TASK INSTRUCTIONS — Scan the entries line by line and return those with "brown".
══ RECORDS SHOWN ══
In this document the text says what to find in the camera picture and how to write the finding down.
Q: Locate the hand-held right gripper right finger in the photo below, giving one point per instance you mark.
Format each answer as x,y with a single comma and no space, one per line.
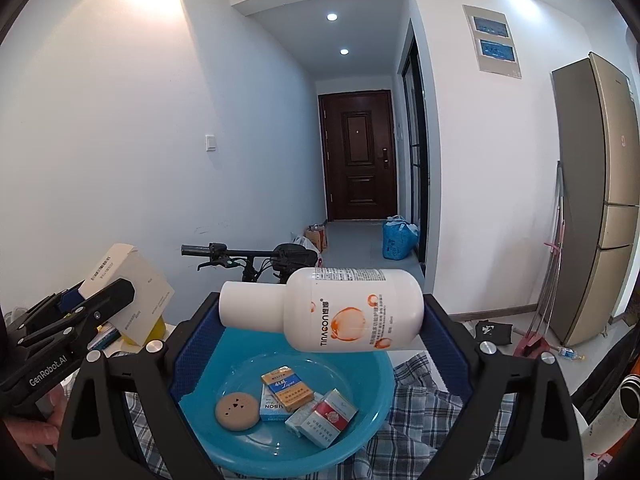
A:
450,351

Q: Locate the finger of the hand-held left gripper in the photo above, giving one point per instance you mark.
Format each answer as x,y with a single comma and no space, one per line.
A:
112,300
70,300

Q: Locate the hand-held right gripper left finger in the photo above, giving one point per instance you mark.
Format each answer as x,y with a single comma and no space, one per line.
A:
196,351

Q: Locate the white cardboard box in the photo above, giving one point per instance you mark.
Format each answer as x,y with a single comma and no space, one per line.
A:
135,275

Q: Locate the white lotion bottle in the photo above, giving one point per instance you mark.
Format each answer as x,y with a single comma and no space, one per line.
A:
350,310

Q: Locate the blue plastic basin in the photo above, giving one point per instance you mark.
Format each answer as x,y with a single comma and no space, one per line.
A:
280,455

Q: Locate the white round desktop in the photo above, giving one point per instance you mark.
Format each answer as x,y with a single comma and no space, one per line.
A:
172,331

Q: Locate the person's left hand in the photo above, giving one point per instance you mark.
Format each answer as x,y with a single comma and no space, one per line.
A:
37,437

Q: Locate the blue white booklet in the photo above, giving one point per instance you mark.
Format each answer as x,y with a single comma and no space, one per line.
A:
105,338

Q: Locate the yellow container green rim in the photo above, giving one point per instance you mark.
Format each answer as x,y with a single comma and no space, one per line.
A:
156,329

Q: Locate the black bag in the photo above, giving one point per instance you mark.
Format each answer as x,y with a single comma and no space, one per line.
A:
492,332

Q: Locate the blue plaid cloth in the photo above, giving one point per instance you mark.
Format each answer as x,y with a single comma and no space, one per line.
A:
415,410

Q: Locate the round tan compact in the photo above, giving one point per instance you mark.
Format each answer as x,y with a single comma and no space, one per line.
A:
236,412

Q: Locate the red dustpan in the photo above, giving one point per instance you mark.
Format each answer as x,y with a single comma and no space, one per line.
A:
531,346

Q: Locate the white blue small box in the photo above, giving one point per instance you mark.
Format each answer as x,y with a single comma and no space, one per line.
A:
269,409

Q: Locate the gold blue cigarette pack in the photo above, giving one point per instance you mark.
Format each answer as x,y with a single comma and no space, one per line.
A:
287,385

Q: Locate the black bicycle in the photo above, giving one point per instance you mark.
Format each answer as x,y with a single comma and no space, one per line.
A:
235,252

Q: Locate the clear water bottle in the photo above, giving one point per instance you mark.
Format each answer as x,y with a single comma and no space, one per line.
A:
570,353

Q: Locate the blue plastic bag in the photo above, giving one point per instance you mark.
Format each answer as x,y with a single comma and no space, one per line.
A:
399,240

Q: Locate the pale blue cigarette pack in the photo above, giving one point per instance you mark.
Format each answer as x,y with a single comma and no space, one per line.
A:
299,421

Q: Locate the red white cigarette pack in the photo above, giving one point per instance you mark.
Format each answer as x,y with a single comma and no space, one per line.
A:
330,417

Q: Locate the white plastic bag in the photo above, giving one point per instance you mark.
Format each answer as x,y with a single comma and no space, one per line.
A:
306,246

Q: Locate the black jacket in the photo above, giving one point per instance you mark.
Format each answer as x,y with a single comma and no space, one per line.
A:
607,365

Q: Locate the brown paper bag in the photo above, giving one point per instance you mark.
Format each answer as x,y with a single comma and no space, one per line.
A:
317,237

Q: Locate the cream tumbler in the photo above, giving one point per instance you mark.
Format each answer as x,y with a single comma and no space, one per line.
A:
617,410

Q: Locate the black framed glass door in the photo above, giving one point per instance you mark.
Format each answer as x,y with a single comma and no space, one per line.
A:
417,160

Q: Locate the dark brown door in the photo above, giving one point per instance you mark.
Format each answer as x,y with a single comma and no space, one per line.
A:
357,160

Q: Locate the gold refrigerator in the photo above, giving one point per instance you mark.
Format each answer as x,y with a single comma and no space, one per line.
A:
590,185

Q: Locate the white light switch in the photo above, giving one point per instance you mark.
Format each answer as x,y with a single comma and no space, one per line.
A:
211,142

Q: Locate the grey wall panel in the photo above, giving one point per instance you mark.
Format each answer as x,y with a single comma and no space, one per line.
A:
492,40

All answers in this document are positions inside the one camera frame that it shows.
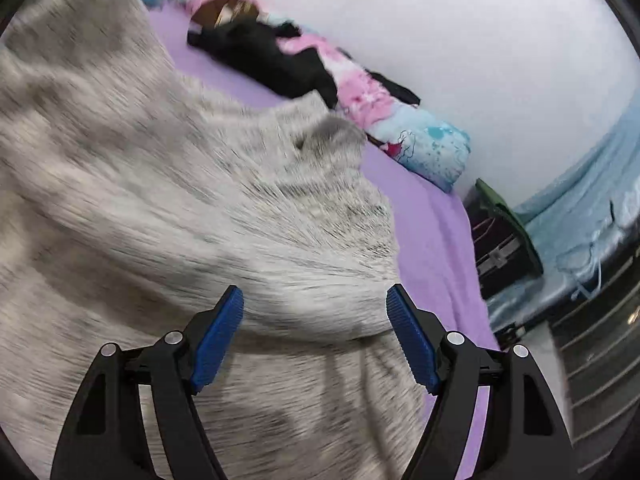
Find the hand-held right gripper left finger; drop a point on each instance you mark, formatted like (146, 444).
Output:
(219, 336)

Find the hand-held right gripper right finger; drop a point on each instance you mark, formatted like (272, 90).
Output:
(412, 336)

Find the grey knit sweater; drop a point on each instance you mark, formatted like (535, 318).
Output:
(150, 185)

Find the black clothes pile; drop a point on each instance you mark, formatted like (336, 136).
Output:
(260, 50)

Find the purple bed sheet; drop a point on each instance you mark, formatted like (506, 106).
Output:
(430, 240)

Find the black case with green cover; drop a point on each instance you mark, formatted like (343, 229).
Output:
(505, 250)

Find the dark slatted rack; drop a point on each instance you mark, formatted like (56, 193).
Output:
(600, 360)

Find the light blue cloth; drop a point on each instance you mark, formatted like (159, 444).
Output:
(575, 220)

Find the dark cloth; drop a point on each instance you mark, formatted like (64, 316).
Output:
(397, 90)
═══
WRITTEN RESPONSE —
Q: Locate the brown paper bag in the photo above, giving one point per instance you mark.
Q: Locate the dark brown door in the photo above, giving one point per instance you mark.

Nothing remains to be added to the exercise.